The Grand Bonhomme Volcanic Centre extends from Argyle to Colonarie in the east and Sion Hill Bay to Chateaubelair in the west. It is the largest geologic region on the island and is interpreted as a large stratovolcano with interbedded sequences of block and ash pyroclastic flow deposits, ashfall deposits, lava flows and subordinate domes. The landscape is heavily forested and the interior inaccessible and composed of deeply weathered lavas and volcaniclastic deposits. This volcanic centre is a composite of several eruptive centres that are now represented by the topographic highs of Grand Bonhomme (970 m), Petit Bonhomme (747 m), Mount St. Andrews (735 m) and an unnamed peak (1021 m). These peaks are central domes or plugs of volcanoes that coalesced to form a large composite volcanic centre. Previous dating of lavas from the western flank of the Grand Bonhomme Volcanic Centre by Briden et al (1979) obtained ages of 1.33 ± 0.09 and 1.18 ± 0.10 Ma respectively for lava flows at Westwood and Chateaubelair.

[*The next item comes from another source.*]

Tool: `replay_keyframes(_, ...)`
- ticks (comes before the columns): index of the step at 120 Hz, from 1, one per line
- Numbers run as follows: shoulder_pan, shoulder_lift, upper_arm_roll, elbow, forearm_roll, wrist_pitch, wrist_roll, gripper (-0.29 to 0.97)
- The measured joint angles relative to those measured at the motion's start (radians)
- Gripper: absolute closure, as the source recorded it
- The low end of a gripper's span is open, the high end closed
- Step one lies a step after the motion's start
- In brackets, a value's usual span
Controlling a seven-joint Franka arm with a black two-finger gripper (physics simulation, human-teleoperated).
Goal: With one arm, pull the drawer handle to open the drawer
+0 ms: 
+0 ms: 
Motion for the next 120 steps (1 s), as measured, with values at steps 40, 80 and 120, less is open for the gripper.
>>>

The Morne Garu Volcanic Centre occurs immediately to the north of Grand Bonhomme and consists of Mount Brisbane (932 m) to the east and Richmond Peak (1074 m) to the west. These two peaks are the remnants of an eroded Morne Garu crater or caldera that is estimated to have been 3 km in diameter (Sigurdsson, et al., in prep). Morne Garu is largely inaccessible and the underlying volcanics are extensively covered with fine-grained yellow ashfall deposits. Recent ages obtained by Heath et al. (1998, 1998) from lavas at Indian Estate (11 ± 14 ka) and Black Point (180 ± 20 ka) on the western flank of Mount Brisbane indicate that volcanism may have been much younger at this centre and may have overlapped with the Soufrière Volcano to the north. The major formations exposed are lava flows, undifferentiated volcaniclastics, red scoria bombs and yellow ashfall deposits. Reworked alluvial deposits occur in the major river valleys.

Monogenetic spatter cones
A number of rounded spatter cones composed of a poorly consolidated sequence of clast-supported, pumice lapilli airfall, scoria bombs and ash resting on old lava flows occur mainly in the southeast of St Vincent although some are found further north. Eruptive centres were identified at Kings Hill, Diamond (S) and Rose Cottage. Eruptions produced abundant scoria bombs, which fell close to these centres and formed thick, and sometimes welded deposits. Ash and small projectiles deposited further from the vents produced discrete beds.

The best exposure of spatter cones in the northern part of the island occurs at Belleisle Hill where a thick sequence (>20 m) of interbedded grey lapilli-sized ash and red scoria is overlain by yellow ash. The red scoria clasts are composed of olivine microphyric basalts but the scoria beds also contain angular basaltic-andesite.